# [To do]
Copy all lines of the listing that include the string "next".

# [Supplied material]

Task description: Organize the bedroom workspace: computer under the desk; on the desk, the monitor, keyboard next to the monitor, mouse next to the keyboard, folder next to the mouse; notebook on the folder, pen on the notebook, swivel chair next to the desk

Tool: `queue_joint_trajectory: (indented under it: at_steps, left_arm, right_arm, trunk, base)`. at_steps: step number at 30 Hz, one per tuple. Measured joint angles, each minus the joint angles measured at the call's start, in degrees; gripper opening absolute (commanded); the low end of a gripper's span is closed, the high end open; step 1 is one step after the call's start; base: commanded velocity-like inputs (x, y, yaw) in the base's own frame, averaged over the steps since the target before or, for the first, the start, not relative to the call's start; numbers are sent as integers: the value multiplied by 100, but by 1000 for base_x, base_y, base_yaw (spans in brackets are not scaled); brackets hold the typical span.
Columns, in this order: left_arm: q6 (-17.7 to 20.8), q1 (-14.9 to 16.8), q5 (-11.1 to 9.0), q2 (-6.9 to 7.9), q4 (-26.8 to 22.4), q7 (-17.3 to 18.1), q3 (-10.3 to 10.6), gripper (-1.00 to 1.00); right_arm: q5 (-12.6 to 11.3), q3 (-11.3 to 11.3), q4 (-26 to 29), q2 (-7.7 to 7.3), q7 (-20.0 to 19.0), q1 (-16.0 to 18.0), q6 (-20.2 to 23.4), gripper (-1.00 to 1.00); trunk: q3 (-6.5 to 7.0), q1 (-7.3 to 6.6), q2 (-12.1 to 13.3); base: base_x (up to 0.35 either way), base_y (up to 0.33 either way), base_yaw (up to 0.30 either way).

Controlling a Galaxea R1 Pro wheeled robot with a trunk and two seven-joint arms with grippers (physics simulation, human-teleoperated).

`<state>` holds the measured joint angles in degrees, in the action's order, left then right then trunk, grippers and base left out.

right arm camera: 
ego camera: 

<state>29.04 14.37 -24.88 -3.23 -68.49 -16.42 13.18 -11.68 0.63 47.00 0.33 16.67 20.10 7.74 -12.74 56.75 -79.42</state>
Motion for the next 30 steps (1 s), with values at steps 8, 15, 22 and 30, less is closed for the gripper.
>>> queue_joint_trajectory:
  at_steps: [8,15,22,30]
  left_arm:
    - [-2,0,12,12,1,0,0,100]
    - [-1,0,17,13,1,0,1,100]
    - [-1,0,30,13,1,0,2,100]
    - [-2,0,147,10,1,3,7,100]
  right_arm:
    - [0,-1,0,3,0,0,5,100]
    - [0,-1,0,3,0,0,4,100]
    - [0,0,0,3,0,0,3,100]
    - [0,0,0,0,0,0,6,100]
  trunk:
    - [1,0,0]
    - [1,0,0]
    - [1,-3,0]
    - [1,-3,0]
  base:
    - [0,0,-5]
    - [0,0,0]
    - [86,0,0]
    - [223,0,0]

# [Task result]
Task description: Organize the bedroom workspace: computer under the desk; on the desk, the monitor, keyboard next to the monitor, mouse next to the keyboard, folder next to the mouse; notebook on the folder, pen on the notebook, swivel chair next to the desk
Motion for the next 30 steps (1 s), with values at steps 8, 15, 22 and 30, less is closed for the gripper.

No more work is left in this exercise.